Anthony Trollope Down Under: Travel Writing, Bushfires and Australian Ecology
"The three sessions will offer the Friends a chance to examine Victorian responses to the environment, with a particular emphasis on Australia. The first session will involve a presentation on my current research, which is on representations of bushfires and wildfires in nineteenth-century settler literature. The project is informed by both the environmental humanities and emotions theory and I’ll talk a little about these approaches. As part of this session, I will introduce some of the work I’ve done on Anthony Trollope’s travels (especially his representations of fire and environmental issues).

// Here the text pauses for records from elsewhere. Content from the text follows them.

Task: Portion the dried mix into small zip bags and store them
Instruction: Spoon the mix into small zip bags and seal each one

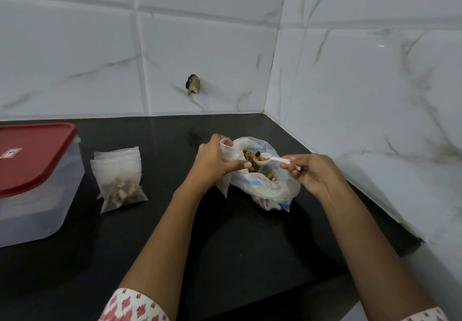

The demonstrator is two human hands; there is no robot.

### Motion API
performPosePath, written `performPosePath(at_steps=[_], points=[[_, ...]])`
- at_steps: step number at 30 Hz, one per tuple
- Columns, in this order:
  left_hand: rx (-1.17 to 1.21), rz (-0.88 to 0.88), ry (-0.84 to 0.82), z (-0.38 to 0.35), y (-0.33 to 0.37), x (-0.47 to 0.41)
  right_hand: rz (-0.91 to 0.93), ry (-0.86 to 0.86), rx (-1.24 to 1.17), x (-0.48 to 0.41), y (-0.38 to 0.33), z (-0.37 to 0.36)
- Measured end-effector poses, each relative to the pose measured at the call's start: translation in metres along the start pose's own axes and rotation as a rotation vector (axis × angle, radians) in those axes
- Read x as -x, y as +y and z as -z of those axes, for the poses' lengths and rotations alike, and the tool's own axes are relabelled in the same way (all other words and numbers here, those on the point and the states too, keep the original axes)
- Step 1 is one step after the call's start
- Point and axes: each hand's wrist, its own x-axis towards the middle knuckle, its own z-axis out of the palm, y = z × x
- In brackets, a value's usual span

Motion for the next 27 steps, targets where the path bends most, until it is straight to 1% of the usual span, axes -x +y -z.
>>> performPosePath(at_steps=[2, 6, 13, 20, 27], points=[[-0.031, -0.024, 0.009, 0.000, 0.000, 0.000, 0.024, -0.029, -0.019, 0.004, -0.005, 0.004], [-0.003, -0.061, -0.055, 0.000, 0.002, 0.001, 0.072, -0.074, -0.051, 0.011, -0.015, 0.007], [0.033, -0.091, -0.101, -0.002, 0.007, 0.007, 0.121, -0.164, -0.010, 0.025, -0.028, 0.001], [0.047, -0.094, -0.108, -0.002, 0.007, 0.007, 0.121, -0.244, 0.104, 0.030, -0.028, -0.011], [0.067, -0.121, -0.110, -0.002, 0.004, 0.006, 0.121, -0.237, 0.240, 0.030, -0.027, -0.027]])
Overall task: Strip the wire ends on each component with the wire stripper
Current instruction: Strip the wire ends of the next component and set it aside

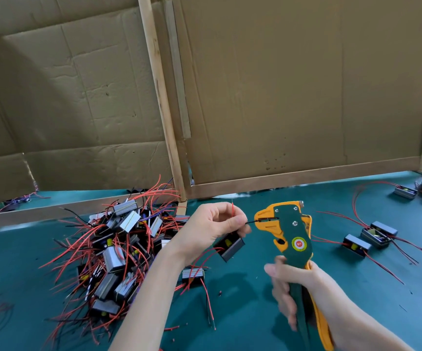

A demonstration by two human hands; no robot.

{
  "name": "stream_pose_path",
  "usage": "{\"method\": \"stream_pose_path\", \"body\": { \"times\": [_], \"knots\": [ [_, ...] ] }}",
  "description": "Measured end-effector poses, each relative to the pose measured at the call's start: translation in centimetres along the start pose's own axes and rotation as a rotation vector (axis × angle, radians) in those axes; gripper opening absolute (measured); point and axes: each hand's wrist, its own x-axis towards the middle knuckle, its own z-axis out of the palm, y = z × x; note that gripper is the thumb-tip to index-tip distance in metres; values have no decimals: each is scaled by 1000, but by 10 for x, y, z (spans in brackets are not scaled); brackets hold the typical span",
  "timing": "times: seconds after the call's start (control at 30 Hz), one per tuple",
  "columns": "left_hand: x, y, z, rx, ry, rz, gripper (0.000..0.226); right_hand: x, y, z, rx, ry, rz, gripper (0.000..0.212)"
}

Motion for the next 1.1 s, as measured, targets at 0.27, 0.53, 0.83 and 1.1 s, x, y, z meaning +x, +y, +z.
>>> {"method": "stream_pose_path", "body": {
  "times": [0.27, 0.53, 0.83, 1.1],
  "knots": [
    [5, -26, 9, 55, 135, -76, 25, 11, -1, -14, 290, -118, 88, 24],
    [9, -34, 1, 580, 126, -138, 36, 15, 0, -23, 302, -109, 121, 25],
    [4, -7, 4, 370, 251, 70, 17, 13, 0, -22, 157, -163, 118, 40],
    [-2, 15, 5, 556, 124, 95, 9, 10, -5, -20, 135, -241, 91, 35]
  ]
}}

We will also spend some time thinking about how Trollope positioned himself as a successor to Dickens, as both a novelist and travel writer.
"The second and third sessions will be discussions of Trollope’s wonderfully melodramatic Christmas story Harry Heathcote of Gangoil (1874). The novella is set in Australia and draws on Trollope’s own experiences down under. It’s a remarkable work for the depth of emotions that it conveys, but also for how it captures the uncanny and threatening qualities that settlers saw in the Australian bush. I have chosen Harry Heathcote because it presents an aspect of Trollope’s writing that is often forgotten, but also because it raises a number of fascinating issues including migration, race and climate change, which will, I hope, lead to some lively discussions."

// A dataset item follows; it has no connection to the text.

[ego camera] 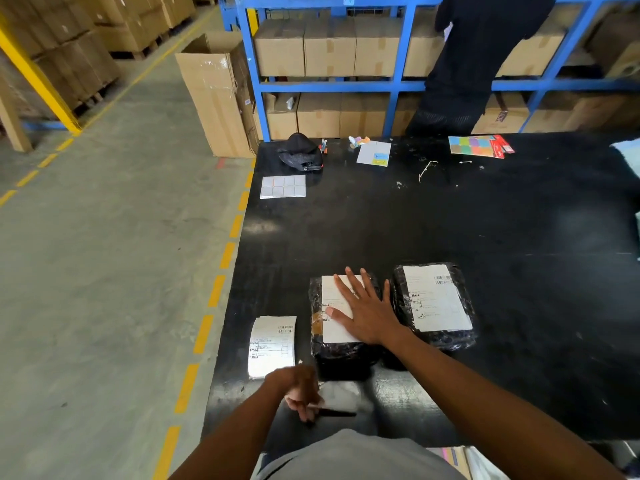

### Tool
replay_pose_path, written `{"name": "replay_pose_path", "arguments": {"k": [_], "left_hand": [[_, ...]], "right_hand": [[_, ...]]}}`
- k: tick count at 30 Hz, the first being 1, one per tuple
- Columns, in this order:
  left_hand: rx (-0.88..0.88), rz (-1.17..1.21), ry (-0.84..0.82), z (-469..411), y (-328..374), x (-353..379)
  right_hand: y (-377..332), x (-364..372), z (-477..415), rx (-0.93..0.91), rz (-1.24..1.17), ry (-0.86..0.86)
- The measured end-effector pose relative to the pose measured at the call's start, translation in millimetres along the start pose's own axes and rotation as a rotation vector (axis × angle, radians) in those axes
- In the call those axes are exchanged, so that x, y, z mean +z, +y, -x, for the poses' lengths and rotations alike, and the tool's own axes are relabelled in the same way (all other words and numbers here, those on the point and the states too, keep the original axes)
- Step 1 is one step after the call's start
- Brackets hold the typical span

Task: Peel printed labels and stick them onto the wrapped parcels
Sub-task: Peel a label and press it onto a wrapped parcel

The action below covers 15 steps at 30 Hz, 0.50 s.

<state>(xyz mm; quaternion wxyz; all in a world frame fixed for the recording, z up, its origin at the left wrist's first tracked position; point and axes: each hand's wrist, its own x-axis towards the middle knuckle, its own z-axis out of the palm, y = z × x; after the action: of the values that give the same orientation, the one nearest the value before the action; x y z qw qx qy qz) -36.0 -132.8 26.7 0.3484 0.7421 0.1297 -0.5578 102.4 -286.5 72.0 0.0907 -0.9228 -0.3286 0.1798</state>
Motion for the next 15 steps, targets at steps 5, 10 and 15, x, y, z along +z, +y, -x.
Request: {"name": "replay_pose_path", "arguments": {"k": [5, 10, 15], "left_hand": [[0.053, 0.061, 0.271, -4.5, -6.0, -4.0], [0.097, 0.333, 0.544, 10.4, -12.1, -38.0], [0.258, 0.738, 0.603, 37.4, 33.6, -55.0]], "right_hand": [[-0.8, 1.8, 5.7, 0.125, -0.238, 0.022], [-0.9, -2.1, 14.8, 0.321, -0.642, 0.061], [5.0, -12.8, 9.0, 0.377, -0.762, 0.009]]}}
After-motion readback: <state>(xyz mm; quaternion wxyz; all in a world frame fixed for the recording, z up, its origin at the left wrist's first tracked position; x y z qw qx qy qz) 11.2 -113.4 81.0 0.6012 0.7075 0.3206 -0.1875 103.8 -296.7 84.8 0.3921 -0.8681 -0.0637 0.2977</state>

Grace Moore is an Associate Professor of English at the University of Otago, Aotearoa/New Zealand. She is the author of Dickens and Empire and The Victorian Novel in Context, and her edited works include (with Michelle Smith), Victorian Environments. Grace’s most recent publication is a special issue of the journal Occasion, entitled Fire Stories. She first attended the Dickens Universe as a graduate student in 1998.
Virtual Sessions
Recommended Edition: Project Gutenberg, or Dodo Press for those who prefer paper copies. It’s a short work, and there isn’t a standard scholarly edition, so any edition will work.
Banner image: William Strutt, "Black Thursday" (1864), State Library of Victoria, Australia.